- TASK TO COMPLETE: Check each line of the material for the string "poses", and copy the lines that have it.

....

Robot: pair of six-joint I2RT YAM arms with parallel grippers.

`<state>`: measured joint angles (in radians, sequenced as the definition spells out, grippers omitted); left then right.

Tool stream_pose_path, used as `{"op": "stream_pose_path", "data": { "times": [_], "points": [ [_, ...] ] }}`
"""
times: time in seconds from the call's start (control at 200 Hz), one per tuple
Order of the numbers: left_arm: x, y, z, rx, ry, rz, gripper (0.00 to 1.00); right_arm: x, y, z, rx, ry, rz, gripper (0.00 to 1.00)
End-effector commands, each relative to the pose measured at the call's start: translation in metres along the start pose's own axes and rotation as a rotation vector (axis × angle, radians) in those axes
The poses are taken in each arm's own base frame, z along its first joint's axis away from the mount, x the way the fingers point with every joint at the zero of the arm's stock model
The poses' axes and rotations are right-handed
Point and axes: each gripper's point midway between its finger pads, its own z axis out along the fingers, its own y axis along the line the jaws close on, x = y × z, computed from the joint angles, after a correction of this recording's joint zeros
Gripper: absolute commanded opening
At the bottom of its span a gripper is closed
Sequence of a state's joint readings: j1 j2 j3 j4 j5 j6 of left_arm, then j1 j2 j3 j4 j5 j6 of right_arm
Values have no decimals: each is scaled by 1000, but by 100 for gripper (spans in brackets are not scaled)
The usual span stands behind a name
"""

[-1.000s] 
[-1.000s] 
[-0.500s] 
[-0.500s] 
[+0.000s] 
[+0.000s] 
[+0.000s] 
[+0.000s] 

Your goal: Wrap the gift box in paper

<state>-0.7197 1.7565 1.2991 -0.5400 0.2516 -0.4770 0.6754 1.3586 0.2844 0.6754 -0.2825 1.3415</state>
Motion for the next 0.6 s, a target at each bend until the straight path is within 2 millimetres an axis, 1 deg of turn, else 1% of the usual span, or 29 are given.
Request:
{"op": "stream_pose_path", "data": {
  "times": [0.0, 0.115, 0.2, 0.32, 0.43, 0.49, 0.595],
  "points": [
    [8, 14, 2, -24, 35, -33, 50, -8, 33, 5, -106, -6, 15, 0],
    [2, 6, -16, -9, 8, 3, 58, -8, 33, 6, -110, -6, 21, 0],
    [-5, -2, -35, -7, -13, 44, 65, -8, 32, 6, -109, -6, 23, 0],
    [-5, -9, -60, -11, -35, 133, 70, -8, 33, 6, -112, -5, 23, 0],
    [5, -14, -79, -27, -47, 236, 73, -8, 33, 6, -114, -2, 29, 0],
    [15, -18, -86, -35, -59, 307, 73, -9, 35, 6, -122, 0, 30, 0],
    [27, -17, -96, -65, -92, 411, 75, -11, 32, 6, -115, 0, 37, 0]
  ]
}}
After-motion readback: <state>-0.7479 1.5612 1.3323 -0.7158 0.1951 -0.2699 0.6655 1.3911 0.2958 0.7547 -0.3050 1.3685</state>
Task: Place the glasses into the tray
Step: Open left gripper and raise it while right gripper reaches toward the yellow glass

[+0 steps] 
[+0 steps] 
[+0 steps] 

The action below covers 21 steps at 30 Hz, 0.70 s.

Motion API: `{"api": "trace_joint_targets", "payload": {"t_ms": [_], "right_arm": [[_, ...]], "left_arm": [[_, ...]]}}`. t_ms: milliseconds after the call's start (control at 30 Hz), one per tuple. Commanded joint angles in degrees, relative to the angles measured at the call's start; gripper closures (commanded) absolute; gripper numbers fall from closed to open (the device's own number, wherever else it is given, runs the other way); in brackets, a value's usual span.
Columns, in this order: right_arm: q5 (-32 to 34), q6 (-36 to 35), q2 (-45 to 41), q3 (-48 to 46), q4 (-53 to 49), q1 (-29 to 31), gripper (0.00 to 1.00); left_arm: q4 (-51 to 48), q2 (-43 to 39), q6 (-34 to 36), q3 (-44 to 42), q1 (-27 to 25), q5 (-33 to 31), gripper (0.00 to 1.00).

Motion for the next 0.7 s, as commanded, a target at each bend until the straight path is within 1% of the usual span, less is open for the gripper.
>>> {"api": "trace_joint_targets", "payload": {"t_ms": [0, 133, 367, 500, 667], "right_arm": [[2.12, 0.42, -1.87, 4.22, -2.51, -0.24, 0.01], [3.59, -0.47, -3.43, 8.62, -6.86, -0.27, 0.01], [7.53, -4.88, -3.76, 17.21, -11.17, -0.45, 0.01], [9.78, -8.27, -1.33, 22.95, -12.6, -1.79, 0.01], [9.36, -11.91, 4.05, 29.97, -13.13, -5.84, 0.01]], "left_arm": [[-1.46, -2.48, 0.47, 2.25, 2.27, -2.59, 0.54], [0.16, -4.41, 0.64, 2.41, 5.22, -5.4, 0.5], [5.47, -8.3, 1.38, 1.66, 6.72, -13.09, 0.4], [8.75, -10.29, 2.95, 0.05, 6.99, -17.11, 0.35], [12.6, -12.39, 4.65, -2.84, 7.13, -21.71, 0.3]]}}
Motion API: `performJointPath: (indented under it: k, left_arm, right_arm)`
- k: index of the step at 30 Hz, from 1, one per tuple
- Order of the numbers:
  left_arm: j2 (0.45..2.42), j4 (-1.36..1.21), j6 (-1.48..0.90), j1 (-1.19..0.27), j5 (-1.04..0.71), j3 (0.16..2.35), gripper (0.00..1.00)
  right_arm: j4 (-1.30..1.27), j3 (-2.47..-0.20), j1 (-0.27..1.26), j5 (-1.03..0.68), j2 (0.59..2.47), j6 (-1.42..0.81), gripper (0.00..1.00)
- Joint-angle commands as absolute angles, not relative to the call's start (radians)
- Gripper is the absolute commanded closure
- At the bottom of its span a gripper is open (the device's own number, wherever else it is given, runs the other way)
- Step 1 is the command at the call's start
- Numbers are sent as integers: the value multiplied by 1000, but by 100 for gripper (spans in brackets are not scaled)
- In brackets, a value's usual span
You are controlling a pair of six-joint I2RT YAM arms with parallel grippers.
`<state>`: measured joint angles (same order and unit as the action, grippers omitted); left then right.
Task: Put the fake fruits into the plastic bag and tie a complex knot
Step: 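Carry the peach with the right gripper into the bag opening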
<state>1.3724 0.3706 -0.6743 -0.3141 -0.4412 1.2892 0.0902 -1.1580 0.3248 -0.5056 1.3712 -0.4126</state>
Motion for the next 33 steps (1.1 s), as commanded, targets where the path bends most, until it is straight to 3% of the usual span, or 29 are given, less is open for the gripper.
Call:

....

- RESPONSE TO THE TASK:
The poses are taken in each arm's own base frame, z along its first joint's axis away from the mount, x the way the fingers point with every joint at the zero of the arm's stock model
The poses' axes and rotations are right-handed

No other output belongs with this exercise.